(Records contained in a dataset)

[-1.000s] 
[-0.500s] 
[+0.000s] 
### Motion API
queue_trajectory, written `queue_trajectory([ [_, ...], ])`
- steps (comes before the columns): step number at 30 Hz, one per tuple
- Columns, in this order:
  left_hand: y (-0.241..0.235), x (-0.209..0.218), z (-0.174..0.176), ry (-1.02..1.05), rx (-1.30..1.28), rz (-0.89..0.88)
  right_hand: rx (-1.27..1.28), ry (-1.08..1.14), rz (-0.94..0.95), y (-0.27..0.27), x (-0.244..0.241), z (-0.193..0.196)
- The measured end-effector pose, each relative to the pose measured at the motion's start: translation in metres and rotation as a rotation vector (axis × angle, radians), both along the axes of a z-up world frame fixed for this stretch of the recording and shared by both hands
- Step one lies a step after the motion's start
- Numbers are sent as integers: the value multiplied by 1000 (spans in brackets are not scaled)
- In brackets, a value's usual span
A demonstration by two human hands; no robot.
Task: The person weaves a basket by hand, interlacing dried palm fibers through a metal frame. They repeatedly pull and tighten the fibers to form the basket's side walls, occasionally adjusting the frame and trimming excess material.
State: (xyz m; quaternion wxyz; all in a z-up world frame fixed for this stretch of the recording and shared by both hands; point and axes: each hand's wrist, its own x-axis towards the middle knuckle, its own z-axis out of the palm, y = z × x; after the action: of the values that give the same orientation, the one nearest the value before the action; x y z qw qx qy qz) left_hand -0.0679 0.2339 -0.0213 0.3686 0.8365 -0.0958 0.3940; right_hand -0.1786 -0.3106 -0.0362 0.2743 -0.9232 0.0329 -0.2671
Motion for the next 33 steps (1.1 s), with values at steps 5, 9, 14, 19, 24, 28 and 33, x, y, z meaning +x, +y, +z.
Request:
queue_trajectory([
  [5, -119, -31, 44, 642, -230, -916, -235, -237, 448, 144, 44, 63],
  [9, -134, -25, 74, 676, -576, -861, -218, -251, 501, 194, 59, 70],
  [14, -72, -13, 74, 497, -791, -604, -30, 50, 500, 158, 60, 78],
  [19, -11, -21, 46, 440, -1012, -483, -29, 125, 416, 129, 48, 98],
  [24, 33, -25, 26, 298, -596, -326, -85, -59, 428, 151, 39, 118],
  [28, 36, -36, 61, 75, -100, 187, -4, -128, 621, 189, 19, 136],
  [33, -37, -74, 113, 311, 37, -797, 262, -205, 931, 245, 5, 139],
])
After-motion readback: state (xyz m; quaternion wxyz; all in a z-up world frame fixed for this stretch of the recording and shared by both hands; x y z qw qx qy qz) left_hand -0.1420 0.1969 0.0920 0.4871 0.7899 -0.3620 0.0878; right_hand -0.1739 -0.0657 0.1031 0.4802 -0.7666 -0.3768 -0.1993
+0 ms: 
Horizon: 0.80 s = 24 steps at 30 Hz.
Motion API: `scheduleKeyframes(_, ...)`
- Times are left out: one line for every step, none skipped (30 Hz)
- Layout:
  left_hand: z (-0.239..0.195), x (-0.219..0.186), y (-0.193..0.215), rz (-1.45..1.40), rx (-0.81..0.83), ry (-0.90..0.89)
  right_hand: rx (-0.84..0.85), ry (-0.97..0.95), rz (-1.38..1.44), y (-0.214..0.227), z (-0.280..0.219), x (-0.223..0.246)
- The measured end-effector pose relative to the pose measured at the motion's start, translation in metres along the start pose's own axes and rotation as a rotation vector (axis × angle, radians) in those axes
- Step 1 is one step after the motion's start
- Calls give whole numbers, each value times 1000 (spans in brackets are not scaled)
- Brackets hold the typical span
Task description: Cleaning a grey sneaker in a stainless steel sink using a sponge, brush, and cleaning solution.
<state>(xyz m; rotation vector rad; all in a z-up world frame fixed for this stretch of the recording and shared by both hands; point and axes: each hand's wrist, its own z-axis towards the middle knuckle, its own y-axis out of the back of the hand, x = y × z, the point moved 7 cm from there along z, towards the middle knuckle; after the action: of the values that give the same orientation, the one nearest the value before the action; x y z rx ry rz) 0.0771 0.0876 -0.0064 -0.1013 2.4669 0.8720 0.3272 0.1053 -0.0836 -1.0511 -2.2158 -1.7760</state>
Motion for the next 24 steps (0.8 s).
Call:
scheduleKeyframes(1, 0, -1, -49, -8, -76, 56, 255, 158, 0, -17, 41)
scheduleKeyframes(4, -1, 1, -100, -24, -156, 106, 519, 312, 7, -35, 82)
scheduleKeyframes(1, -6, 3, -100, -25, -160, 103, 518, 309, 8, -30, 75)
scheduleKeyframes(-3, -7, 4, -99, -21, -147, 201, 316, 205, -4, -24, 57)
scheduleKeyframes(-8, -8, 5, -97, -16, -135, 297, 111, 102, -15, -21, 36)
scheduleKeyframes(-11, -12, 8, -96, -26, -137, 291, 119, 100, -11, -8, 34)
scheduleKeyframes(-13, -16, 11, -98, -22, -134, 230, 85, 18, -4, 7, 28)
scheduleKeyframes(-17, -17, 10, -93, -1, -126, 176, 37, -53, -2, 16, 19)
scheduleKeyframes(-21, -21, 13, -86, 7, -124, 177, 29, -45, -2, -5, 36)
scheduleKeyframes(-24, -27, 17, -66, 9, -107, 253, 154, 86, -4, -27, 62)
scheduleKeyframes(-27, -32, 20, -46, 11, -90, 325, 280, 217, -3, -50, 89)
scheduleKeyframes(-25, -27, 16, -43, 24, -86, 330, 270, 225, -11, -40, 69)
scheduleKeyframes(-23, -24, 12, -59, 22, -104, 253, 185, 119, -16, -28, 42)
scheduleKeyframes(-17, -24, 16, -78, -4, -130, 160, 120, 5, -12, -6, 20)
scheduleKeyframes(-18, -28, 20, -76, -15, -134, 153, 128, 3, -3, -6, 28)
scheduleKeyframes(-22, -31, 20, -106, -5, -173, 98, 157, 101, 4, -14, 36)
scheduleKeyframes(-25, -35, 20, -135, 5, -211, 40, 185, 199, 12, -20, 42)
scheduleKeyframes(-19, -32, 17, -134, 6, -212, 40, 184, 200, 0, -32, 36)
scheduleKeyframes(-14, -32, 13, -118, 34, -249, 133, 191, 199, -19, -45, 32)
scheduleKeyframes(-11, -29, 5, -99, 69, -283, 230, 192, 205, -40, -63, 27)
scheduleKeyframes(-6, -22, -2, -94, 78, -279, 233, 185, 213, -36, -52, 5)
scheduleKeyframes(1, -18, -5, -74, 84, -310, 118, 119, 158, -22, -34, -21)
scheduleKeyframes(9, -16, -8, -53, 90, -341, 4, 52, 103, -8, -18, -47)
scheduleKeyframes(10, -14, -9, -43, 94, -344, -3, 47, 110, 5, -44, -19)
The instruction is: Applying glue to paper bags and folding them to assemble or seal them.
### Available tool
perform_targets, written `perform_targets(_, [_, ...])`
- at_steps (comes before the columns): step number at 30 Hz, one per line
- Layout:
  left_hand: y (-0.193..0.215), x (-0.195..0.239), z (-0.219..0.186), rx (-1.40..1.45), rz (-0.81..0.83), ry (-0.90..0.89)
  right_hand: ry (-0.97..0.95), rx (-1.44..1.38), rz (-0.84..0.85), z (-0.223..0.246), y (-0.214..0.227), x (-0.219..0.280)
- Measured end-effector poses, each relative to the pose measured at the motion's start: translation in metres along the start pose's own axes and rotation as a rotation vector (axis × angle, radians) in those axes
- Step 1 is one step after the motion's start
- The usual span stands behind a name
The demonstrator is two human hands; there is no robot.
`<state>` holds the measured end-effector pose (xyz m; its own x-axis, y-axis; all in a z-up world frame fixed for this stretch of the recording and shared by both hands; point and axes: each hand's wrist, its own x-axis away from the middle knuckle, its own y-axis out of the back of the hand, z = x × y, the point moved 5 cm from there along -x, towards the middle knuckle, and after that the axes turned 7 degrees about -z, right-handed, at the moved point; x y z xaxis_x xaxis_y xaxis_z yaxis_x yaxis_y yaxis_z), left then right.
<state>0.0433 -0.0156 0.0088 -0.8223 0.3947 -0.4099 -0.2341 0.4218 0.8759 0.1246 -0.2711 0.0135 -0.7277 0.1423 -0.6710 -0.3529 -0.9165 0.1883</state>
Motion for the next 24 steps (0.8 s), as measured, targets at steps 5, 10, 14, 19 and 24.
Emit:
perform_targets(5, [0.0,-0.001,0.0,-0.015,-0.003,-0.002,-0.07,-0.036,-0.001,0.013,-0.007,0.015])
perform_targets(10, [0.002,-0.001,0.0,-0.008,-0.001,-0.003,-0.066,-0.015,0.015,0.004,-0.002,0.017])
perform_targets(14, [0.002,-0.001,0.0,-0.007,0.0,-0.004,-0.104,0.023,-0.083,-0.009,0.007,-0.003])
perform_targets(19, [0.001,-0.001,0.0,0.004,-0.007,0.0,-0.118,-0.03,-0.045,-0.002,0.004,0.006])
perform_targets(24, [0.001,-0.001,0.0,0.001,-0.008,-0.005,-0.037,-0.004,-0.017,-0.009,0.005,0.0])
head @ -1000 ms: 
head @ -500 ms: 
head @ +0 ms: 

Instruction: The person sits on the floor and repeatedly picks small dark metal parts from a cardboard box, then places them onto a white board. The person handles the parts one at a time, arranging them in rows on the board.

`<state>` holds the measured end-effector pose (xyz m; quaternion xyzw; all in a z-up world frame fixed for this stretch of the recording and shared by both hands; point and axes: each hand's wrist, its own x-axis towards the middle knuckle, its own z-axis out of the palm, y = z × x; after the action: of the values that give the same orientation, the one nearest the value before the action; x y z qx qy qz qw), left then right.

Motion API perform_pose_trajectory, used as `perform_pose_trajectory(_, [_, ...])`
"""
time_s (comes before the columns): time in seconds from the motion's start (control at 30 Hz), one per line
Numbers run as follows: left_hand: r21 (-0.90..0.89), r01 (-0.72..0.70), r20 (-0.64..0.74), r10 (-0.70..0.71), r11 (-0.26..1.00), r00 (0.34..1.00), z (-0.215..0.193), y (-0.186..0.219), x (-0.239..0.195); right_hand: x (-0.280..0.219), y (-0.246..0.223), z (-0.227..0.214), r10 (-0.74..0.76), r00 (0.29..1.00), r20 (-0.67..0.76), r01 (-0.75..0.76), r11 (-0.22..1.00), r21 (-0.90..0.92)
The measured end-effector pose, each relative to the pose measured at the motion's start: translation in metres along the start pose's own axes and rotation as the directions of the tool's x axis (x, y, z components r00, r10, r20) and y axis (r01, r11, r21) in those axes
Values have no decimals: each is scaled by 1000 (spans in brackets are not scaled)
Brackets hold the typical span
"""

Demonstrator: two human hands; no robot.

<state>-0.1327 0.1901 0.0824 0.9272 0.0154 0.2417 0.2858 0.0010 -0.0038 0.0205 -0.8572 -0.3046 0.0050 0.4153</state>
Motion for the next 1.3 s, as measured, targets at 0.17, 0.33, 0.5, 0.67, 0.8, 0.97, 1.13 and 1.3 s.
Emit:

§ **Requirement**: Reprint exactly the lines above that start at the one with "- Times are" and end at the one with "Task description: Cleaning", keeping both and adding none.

§ **Solved exercise**:
- Times are left out: one line for every step, none skipped (30 Hz)
- Layout:
  left_hand: z (-0.239..0.195), x (-0.219..0.186), y (-0.193..0.215), rz (-1.45..1.40), rx (-0.81..0.83), ry (-0.90..0.89)
  right_hand: rx (-0.84..0.85), ry (-0.97..0.95), rz (-1.38..1.44), y (-0.214..0.227), z (-0.280..0.219), x (-0.223..0.246)
- The measured end-effector pose relative to the pose measured at the motion's start, translation in metres along the start pose's own axes and rotation as a rotation vector (axis × angle, radians) in those axes
- Step 1 is one step after the motion's start
- Calls give whole numbers, each value times 1000 (spans in brackets are not scaled)
- Brackets hold the typical span
Task description: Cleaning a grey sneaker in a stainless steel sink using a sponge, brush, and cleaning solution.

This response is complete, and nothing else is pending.